WORK TASK: Lines containing "chair": state how many there are in these entries, and write only that number.

INFORMATION SHOWN:
━━━━━━━━━━━━━━━━━━━━

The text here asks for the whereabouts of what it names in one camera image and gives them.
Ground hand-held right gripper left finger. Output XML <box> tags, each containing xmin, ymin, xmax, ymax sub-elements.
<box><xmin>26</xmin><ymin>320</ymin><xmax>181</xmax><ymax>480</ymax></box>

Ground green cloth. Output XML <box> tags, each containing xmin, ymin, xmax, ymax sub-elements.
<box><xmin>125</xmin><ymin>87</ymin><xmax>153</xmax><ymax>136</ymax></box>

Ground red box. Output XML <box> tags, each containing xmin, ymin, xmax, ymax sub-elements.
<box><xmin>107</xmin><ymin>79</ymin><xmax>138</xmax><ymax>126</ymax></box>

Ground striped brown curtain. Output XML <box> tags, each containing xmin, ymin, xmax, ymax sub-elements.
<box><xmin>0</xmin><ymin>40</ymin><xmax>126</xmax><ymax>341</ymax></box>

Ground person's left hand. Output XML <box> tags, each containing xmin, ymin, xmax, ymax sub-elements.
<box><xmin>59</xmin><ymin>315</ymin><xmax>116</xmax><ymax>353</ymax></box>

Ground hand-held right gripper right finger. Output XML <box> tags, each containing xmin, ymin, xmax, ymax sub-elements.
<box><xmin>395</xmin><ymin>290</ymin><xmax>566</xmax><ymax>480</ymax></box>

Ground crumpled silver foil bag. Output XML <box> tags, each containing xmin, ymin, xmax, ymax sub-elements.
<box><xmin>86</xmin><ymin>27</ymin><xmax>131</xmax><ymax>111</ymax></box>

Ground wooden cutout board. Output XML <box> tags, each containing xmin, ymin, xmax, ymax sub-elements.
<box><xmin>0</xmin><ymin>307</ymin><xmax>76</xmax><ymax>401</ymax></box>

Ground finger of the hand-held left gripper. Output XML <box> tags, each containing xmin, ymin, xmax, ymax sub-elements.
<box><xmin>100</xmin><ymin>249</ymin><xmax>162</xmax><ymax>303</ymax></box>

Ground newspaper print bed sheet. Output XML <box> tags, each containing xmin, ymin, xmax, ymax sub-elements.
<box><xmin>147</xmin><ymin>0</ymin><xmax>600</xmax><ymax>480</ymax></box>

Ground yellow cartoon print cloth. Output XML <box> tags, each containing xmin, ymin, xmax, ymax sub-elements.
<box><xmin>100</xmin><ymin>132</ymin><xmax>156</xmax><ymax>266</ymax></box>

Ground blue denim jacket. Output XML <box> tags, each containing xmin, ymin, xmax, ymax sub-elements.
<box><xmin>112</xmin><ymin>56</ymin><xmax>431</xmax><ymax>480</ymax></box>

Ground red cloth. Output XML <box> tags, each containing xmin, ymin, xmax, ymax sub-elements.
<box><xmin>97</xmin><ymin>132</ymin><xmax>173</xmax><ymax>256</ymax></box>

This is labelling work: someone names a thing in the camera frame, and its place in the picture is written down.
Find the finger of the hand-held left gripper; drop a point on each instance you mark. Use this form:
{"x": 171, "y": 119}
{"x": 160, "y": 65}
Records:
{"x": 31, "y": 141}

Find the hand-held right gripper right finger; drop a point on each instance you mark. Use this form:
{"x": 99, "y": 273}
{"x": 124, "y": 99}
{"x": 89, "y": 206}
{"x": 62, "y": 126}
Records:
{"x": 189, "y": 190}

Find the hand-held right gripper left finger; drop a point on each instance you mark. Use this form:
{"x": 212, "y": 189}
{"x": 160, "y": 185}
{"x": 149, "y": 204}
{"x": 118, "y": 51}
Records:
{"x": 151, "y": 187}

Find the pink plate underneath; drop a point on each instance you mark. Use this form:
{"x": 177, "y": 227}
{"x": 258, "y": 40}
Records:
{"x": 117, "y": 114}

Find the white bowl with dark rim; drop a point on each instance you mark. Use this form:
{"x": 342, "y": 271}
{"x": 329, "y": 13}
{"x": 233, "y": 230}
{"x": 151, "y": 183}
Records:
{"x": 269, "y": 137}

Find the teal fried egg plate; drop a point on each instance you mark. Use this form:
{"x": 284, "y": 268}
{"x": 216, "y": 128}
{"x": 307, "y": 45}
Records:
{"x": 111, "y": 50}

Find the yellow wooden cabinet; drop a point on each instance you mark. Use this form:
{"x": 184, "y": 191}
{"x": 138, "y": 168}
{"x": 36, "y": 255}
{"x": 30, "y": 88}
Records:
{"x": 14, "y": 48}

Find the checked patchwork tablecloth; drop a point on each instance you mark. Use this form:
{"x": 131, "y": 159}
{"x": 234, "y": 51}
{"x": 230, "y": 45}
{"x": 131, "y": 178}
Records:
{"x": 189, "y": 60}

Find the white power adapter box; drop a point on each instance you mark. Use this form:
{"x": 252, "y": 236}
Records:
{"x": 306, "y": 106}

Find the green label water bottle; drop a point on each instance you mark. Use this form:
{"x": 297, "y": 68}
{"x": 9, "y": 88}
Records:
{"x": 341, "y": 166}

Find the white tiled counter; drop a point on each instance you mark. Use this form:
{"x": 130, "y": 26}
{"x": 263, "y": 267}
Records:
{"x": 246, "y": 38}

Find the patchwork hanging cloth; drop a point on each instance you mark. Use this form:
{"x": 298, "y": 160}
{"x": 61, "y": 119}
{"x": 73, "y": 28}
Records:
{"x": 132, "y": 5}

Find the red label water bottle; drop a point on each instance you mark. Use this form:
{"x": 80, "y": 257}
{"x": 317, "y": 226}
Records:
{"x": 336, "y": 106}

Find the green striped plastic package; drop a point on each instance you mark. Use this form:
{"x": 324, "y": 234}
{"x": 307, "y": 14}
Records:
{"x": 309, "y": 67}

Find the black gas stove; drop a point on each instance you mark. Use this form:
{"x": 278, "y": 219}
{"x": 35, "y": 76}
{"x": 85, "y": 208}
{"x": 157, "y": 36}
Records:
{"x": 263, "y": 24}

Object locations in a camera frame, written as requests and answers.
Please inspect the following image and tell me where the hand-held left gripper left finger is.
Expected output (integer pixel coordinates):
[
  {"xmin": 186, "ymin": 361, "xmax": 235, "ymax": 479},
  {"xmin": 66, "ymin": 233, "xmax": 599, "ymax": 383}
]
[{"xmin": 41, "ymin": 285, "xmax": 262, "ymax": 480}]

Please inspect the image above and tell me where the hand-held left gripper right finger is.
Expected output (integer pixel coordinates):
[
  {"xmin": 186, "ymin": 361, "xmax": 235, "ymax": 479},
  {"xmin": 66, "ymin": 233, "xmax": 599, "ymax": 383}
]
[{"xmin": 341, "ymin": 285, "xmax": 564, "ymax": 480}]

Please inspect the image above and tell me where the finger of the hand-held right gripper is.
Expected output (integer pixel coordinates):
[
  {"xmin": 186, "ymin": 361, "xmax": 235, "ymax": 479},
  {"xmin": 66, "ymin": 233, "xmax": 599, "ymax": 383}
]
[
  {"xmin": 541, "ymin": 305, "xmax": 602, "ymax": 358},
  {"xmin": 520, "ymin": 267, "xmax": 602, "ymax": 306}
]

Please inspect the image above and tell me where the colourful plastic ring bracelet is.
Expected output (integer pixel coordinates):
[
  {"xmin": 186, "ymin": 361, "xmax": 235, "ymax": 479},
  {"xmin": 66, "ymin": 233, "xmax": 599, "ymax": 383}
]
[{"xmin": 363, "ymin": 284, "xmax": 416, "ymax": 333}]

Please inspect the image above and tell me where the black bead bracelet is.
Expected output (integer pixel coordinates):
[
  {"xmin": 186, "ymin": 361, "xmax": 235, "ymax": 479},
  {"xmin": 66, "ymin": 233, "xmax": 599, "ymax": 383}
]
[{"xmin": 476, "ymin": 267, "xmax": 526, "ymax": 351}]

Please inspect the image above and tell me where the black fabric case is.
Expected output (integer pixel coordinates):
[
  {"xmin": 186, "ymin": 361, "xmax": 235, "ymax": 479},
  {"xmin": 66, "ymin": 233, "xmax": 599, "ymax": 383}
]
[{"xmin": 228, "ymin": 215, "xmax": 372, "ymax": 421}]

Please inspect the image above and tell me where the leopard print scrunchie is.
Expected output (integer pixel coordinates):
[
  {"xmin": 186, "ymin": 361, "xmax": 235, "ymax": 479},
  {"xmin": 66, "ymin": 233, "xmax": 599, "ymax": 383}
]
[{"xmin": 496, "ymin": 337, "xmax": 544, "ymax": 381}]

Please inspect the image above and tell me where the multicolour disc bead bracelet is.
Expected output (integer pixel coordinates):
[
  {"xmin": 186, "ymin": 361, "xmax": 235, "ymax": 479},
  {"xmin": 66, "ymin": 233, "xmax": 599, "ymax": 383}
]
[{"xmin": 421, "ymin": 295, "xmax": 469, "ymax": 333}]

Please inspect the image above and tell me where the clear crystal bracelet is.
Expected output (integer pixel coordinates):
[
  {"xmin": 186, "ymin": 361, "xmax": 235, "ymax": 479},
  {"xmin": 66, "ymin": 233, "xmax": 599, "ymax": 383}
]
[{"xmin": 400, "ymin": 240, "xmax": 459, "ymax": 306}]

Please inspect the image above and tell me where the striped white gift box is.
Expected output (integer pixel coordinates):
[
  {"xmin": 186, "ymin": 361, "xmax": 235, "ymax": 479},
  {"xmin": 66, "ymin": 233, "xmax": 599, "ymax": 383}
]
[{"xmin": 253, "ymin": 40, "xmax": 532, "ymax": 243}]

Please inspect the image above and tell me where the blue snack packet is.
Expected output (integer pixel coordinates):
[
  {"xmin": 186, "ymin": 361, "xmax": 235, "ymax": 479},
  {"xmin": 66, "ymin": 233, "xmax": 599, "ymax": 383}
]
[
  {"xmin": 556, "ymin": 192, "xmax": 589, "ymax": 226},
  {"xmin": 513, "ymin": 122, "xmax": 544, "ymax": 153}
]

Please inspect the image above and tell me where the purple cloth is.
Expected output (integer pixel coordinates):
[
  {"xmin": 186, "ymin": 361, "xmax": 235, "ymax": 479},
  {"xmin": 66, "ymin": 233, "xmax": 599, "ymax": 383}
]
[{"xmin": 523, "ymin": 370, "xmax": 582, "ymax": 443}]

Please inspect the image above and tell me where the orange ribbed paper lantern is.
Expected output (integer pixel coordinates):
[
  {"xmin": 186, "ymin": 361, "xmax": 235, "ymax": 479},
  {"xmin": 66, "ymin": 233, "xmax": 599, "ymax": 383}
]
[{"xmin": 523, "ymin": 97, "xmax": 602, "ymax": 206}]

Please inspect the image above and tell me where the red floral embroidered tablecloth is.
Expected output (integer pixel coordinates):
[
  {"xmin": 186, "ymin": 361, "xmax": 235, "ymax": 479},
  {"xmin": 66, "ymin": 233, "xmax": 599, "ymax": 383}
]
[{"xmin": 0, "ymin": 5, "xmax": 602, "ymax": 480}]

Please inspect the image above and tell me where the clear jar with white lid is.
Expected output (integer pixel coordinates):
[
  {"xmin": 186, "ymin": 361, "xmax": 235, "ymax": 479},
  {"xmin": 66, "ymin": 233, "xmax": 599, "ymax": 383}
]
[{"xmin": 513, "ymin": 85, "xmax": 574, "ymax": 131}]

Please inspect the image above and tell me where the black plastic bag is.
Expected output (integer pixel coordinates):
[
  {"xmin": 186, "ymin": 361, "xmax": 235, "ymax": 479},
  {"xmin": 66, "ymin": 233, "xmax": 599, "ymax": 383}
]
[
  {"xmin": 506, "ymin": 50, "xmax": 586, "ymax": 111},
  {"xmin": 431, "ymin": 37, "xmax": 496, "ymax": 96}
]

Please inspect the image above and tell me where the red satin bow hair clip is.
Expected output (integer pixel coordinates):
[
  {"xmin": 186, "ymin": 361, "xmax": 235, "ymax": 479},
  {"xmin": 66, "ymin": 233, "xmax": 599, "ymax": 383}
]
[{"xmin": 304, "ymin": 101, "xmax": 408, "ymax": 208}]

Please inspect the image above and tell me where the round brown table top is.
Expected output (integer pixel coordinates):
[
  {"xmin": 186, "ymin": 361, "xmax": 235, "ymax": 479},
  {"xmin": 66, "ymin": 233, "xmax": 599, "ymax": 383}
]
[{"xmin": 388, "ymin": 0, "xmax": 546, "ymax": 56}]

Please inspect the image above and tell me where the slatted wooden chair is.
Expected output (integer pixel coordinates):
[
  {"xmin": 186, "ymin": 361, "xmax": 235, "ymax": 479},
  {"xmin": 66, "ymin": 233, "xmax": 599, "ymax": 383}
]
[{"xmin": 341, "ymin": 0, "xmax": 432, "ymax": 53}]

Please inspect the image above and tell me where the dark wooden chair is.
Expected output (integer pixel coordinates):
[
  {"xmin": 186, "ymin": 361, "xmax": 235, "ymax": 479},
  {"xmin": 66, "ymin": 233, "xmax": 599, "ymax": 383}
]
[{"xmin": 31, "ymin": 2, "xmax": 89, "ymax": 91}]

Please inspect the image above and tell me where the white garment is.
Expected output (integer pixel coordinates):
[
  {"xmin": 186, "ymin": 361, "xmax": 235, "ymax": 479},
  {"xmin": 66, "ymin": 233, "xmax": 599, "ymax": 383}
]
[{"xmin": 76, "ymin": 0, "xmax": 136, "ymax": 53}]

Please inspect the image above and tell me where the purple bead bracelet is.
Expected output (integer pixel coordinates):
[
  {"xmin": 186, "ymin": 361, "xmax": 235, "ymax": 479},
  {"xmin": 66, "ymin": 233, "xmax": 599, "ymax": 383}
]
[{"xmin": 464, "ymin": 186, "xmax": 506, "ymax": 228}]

━━━━━━━━━━━━━━━━━━━━

SOLUTION TO THE PROBLEM: 2